The Future of Surgery XII......
From the November 14th edition of The Journal of the American Medical Association comes an article penned by Dr. Josef Fischer titled The Impending Disappearance of the General Surgeon. To begin:
In the United States, approximately 1000 general surgeons complete their residency training each year. These surgeons have completed 4 years of medical school and 5 clinical years of residency, and during residency many also have spent 1 or 2 years in a research laboratory. Thus, these physicians enter the workforce between the ages of 33 and 35 and usually have $150 000 to $250 000 in educational debt. The training of surgeons has been stable since the early 1970s, and the number of general surgery residency training programs will not likely increase. Even if new medical schools were established the number of surgeons trained would not likely increase much, because many medical students have lost interest in pursuing a career in surgery.

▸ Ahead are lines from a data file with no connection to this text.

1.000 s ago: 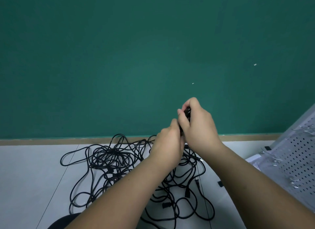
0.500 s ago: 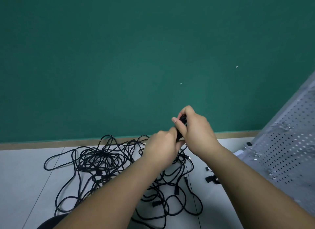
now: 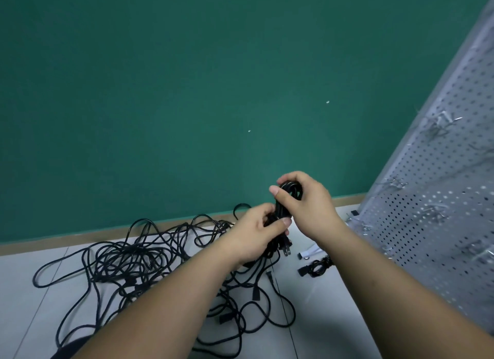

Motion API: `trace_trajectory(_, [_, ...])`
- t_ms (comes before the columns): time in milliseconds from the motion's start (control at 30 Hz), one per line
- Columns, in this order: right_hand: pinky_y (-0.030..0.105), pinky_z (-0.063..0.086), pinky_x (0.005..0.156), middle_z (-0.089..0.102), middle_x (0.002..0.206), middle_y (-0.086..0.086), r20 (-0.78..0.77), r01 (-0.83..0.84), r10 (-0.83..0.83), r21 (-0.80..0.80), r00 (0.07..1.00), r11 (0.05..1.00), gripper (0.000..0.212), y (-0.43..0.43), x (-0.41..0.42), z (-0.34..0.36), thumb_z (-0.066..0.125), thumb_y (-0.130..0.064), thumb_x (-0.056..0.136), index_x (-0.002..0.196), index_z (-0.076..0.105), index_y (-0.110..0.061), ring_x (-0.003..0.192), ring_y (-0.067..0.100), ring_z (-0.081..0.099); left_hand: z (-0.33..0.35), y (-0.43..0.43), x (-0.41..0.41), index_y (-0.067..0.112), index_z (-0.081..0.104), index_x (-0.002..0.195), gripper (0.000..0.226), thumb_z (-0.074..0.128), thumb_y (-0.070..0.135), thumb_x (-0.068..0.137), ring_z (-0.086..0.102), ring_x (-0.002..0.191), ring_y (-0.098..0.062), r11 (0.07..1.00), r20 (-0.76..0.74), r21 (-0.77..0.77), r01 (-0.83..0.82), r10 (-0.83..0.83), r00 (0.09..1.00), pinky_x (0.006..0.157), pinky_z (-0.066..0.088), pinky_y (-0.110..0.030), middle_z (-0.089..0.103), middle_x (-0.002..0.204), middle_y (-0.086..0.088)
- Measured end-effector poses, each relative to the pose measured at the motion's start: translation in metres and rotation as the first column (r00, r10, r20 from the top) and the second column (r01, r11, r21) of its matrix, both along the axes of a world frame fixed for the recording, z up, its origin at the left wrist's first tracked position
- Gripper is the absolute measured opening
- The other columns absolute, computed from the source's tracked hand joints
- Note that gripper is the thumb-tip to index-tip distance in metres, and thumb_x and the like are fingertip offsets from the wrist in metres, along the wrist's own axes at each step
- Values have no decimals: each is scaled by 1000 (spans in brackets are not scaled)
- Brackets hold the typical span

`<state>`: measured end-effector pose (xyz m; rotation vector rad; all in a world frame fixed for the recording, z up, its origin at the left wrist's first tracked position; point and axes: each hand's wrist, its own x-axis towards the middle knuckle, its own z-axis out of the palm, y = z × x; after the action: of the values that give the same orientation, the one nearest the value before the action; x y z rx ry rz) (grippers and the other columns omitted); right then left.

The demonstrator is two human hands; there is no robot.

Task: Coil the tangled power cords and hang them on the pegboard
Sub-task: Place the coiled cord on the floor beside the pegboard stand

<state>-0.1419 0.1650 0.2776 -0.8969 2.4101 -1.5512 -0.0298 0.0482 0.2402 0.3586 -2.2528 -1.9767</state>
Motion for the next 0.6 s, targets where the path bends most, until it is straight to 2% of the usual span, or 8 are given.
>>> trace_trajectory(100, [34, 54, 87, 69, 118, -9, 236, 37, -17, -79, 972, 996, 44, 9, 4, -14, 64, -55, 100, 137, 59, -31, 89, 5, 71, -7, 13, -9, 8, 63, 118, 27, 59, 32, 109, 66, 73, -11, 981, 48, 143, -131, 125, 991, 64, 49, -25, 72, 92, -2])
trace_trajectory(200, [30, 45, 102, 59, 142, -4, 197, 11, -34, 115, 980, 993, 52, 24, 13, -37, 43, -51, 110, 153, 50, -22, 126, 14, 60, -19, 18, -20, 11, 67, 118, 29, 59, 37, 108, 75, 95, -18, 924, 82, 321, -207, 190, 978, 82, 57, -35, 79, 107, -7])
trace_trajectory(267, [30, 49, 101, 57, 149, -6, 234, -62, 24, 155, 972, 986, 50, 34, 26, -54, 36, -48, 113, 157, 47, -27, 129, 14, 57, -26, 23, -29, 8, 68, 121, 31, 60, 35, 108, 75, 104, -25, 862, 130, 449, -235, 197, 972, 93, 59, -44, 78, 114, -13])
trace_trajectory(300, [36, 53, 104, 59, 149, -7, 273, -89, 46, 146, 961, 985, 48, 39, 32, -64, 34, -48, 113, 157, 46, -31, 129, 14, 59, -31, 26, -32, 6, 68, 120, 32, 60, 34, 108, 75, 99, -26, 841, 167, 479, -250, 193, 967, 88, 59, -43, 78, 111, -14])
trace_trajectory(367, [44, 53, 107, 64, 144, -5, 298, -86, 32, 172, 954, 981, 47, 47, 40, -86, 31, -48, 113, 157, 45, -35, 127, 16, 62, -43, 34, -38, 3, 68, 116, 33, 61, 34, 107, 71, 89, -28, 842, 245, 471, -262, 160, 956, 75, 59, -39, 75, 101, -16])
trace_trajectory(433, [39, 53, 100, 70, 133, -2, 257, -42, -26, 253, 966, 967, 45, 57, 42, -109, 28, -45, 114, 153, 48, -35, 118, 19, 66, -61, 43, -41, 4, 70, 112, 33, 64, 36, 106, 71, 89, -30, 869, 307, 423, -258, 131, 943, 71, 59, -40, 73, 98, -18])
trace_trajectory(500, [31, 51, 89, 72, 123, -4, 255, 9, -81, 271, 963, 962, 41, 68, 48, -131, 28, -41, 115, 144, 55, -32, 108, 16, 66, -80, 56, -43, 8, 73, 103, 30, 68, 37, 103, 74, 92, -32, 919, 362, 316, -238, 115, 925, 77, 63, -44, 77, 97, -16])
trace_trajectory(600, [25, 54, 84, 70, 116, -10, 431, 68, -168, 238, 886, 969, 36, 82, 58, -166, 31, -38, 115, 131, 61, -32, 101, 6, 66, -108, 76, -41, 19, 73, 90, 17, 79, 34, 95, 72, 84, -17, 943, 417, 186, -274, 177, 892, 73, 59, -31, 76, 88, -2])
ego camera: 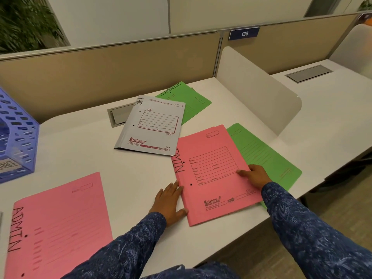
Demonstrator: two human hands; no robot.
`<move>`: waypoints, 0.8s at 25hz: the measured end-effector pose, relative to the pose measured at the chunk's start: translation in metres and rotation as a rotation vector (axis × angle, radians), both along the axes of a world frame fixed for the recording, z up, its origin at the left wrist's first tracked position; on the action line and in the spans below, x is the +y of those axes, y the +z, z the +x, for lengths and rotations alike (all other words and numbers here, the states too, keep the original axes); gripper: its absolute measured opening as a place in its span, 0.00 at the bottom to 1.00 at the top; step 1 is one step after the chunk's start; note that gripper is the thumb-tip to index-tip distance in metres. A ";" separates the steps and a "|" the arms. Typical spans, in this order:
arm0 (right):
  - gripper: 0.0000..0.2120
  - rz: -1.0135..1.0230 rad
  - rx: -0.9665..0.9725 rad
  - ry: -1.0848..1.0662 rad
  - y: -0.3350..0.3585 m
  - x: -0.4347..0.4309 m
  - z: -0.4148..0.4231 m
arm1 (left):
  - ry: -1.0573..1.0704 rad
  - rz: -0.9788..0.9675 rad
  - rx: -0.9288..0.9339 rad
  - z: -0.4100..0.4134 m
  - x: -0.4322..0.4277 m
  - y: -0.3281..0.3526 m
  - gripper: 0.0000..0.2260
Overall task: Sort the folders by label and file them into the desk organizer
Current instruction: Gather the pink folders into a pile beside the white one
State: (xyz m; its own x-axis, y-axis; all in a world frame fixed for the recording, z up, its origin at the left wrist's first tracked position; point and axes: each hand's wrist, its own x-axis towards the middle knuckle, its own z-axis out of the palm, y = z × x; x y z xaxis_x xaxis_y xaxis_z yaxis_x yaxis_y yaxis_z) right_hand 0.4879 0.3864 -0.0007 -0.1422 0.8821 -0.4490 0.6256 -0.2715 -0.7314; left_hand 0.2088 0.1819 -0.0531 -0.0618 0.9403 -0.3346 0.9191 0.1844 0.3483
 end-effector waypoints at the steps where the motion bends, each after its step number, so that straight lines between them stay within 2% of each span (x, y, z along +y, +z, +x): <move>1: 0.12 -0.012 0.001 0.029 0.000 -0.002 0.000 | 0.004 -0.004 -0.005 0.000 0.000 0.000 0.40; 4: 0.11 0.030 0.021 0.068 0.002 -0.007 0.001 | 0.012 -0.009 -0.008 -0.001 0.000 0.002 0.41; 10: 0.12 0.071 0.178 0.062 0.010 -0.016 0.023 | 0.051 -0.015 -0.036 0.002 0.002 0.005 0.39; 15: 0.12 -0.058 0.254 -0.033 0.006 -0.035 0.066 | 0.060 -0.027 -0.050 0.017 0.005 0.008 0.38; 20: 0.14 -0.127 0.375 -0.142 0.000 -0.069 0.088 | 0.042 0.064 -0.202 0.035 0.002 0.020 0.32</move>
State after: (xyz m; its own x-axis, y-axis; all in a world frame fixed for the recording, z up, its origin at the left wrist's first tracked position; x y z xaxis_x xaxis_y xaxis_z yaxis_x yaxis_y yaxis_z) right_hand 0.5760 0.3177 -0.0003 -0.1973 0.8458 -0.4957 0.2725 -0.4383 -0.8565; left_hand 0.2439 0.1837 -0.0330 -0.0391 0.9580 -0.2843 0.8212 0.1929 0.5371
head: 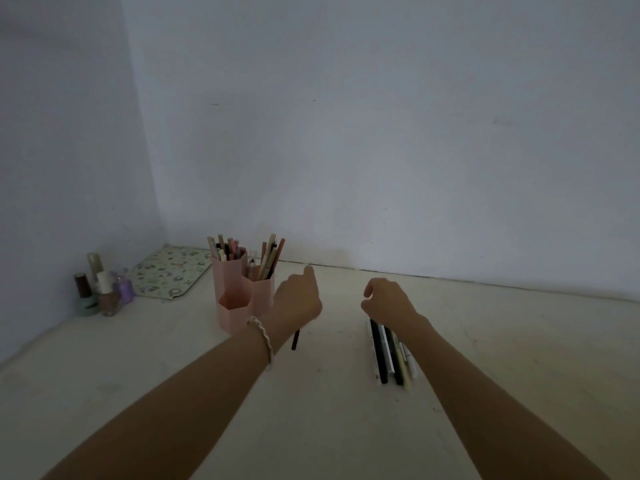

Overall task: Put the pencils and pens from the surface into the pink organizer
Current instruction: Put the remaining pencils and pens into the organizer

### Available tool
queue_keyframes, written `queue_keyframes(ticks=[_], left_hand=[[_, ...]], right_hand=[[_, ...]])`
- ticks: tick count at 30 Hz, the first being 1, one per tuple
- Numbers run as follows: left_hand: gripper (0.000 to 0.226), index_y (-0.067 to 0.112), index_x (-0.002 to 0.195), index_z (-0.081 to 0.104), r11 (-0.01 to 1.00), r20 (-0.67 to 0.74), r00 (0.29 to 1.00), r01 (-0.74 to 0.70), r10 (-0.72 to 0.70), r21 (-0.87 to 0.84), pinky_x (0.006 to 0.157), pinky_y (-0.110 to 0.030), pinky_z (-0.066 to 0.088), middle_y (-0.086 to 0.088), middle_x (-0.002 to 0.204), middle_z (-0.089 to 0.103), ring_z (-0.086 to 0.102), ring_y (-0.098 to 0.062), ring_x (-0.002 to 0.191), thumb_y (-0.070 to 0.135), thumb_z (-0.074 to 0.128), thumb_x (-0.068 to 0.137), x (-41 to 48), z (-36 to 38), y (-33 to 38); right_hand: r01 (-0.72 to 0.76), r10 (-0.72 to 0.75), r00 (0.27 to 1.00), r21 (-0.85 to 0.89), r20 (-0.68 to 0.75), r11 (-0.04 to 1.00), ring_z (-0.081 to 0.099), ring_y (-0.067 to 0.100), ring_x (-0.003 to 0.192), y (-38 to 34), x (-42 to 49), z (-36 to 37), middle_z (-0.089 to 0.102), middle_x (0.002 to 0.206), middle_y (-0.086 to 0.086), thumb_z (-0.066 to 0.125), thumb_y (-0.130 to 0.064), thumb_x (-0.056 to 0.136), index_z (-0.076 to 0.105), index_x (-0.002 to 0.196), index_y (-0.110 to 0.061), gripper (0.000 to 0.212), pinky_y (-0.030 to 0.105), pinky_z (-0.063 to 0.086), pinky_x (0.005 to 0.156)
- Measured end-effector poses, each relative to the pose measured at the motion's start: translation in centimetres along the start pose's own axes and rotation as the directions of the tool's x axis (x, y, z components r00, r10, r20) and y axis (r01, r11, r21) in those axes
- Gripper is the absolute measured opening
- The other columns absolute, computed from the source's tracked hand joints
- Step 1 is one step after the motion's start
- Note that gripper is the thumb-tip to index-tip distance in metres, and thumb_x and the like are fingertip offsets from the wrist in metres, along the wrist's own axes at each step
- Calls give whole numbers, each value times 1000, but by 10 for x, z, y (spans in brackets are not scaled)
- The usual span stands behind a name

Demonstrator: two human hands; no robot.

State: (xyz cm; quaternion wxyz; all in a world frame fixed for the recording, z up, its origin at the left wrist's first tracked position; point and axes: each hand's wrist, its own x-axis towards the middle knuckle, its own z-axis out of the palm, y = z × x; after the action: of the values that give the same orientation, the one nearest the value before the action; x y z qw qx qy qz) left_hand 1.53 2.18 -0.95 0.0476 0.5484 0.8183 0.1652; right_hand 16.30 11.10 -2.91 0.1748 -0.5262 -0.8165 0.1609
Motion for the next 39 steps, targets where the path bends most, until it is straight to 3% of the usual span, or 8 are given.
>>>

When I entered the life of a workaday surgeon I was slightly younger and my debt was toward the low end of the range above. But even now, before the mass retirements of the baby boomer surgeons begin, the squeeze is on:
In small urban or rural hospitals, which care for approximately 54 million patients,2 general surgeons care for emergencies and trauma and perform a variety of operations. They are essential to the provision of adequate health care and often are the most well-rounded surgical clinicians in the area. Therefore, training only 1000 general surgeons per year will not meet demands. Specialization also affects the general surgical workforce. Presently, approximately 70% of graduating surgical residents pursue specialized surgery training, and this percentage may be increasing. Thus, only about 300 to 400 of the 1000 general surgeons completing residency each year will choose general surgery practice.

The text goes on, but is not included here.